### [DIRECTIONS FOR THIS TASK]
Please state how many lines in the records below contain the word "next"; the answer should be a number and nothing else.

### [RECORDED INFORMATION]
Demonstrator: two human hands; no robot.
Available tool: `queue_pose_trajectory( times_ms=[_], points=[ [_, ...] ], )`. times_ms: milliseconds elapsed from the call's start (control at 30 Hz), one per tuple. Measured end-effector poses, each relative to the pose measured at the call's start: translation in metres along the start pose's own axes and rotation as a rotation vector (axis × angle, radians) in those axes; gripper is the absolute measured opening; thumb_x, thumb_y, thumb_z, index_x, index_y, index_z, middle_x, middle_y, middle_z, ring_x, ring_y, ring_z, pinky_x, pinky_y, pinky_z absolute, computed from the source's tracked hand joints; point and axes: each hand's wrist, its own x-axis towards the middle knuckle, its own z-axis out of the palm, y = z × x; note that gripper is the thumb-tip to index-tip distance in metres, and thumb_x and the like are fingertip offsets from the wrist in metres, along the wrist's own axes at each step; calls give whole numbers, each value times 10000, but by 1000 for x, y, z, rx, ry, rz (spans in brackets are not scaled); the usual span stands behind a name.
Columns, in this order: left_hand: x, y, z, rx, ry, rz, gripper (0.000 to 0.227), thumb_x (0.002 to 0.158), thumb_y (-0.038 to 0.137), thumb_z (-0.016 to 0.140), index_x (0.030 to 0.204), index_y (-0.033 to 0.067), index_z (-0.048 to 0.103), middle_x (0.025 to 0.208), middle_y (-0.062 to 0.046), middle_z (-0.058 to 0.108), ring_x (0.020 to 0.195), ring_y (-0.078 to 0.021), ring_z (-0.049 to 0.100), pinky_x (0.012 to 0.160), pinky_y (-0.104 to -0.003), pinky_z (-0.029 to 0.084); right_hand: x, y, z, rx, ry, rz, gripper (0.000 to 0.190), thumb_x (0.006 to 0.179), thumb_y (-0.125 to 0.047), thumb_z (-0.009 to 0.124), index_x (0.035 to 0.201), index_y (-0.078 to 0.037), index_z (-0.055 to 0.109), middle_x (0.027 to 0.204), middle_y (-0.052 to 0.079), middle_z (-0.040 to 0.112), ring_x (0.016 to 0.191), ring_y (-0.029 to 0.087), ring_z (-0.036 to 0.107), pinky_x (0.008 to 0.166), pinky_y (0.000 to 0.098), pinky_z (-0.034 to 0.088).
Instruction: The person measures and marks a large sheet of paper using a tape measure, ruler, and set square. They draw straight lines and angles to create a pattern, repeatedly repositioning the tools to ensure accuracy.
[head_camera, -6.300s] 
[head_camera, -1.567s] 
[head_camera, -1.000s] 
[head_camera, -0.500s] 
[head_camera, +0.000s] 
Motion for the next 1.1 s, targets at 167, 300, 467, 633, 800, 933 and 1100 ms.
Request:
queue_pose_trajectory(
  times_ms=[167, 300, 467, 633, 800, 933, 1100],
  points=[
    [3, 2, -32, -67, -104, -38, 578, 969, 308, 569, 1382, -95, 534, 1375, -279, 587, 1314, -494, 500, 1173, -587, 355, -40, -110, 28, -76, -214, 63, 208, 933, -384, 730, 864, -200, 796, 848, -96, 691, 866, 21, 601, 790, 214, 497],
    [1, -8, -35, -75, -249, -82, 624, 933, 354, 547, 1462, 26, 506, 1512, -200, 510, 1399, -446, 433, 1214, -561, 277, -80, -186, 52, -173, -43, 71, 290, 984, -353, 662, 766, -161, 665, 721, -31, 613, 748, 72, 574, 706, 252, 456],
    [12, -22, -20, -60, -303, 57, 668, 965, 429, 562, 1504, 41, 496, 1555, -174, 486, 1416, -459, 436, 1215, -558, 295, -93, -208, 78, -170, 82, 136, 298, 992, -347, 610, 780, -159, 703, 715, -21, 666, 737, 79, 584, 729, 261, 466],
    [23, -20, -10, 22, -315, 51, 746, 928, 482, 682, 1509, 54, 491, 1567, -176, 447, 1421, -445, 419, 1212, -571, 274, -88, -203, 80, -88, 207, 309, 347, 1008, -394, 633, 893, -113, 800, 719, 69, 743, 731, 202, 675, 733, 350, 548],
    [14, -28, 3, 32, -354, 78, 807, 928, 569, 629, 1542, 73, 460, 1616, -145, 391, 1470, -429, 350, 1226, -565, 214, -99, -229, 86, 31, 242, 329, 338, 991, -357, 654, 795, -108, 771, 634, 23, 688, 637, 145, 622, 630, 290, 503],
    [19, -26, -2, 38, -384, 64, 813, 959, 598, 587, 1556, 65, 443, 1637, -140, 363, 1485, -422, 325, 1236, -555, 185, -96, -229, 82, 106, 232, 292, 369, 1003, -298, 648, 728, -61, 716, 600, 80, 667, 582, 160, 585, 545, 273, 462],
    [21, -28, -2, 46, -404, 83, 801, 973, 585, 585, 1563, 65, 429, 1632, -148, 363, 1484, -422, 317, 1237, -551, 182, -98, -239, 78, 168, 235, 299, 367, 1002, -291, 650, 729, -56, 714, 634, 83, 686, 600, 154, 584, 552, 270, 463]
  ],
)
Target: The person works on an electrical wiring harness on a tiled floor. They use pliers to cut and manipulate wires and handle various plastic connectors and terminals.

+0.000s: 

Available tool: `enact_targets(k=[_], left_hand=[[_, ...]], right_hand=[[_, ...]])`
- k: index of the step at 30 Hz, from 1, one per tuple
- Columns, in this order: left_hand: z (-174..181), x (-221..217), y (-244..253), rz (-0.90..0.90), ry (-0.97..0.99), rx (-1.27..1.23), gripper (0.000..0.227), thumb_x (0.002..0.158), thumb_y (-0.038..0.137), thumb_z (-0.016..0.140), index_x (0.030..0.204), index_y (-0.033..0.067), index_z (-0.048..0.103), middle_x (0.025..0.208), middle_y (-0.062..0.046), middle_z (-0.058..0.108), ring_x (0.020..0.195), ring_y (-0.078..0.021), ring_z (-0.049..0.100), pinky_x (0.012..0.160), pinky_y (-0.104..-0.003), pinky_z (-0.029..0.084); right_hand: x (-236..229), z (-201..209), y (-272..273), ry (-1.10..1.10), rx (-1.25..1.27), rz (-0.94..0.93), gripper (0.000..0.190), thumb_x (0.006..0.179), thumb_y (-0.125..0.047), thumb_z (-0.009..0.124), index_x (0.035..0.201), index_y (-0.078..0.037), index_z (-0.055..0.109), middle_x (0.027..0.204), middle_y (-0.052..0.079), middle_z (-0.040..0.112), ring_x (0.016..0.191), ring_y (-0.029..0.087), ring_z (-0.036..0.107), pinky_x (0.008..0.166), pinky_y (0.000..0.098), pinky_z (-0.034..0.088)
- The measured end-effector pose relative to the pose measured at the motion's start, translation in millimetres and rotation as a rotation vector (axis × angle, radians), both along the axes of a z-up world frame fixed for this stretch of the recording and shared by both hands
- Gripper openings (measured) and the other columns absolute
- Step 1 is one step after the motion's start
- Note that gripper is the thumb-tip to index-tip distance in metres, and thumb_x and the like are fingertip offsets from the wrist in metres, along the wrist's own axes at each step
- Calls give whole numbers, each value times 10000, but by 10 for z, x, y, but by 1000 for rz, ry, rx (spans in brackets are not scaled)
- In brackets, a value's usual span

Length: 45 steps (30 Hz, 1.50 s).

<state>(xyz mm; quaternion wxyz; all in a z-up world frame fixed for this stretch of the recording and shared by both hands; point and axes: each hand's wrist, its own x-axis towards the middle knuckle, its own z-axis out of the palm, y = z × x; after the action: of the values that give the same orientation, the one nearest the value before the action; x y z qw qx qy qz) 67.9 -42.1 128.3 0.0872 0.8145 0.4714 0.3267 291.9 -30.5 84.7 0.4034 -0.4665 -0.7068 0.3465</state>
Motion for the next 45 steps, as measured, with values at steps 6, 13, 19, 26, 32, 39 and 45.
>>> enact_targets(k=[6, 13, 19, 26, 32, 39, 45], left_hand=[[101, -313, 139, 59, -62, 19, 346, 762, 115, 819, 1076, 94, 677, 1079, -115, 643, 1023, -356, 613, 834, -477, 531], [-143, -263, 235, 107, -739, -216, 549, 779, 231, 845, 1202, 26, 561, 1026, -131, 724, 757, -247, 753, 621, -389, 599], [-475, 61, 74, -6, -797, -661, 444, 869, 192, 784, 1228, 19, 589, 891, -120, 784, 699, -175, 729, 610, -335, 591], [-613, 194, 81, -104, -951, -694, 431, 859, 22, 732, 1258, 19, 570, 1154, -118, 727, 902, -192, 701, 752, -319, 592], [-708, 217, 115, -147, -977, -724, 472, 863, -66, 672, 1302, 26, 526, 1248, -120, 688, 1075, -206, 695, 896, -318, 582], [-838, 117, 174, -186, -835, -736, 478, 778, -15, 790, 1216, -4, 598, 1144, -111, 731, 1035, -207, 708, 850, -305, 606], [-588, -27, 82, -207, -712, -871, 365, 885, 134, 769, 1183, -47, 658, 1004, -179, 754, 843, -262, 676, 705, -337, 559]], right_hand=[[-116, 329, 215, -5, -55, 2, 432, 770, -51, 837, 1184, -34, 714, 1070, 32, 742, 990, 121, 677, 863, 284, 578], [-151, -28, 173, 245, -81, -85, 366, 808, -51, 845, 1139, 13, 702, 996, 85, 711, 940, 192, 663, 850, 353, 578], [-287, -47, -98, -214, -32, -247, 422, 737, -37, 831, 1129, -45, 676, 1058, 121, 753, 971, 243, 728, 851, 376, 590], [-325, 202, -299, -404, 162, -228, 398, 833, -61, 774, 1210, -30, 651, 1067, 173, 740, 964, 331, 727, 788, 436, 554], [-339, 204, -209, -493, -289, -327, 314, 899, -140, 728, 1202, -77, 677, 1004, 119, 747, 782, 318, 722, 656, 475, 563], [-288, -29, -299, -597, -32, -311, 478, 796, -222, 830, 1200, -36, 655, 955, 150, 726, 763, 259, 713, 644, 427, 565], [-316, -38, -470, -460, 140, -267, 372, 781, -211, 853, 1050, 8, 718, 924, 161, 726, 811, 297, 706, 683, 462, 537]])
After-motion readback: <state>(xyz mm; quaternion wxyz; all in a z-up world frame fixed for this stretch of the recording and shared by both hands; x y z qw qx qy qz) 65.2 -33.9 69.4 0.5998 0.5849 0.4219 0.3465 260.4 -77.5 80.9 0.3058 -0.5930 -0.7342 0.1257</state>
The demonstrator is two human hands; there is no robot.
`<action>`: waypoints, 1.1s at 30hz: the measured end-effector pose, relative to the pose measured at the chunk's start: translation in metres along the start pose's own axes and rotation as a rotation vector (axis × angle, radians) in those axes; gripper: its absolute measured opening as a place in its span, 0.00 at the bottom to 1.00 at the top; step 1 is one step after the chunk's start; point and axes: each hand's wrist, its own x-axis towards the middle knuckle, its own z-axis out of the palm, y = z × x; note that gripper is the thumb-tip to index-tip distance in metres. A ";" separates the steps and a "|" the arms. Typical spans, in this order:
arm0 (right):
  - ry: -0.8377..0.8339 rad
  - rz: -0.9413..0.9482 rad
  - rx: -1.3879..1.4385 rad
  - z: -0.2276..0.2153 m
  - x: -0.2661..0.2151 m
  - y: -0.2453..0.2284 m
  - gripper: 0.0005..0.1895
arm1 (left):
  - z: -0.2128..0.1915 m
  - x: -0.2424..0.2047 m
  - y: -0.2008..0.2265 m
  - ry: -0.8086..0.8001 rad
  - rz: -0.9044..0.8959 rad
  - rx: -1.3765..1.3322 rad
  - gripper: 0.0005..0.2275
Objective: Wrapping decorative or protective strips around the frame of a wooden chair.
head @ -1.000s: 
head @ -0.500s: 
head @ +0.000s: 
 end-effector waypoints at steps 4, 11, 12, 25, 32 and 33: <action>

### [FINISHED EXERCISE]
2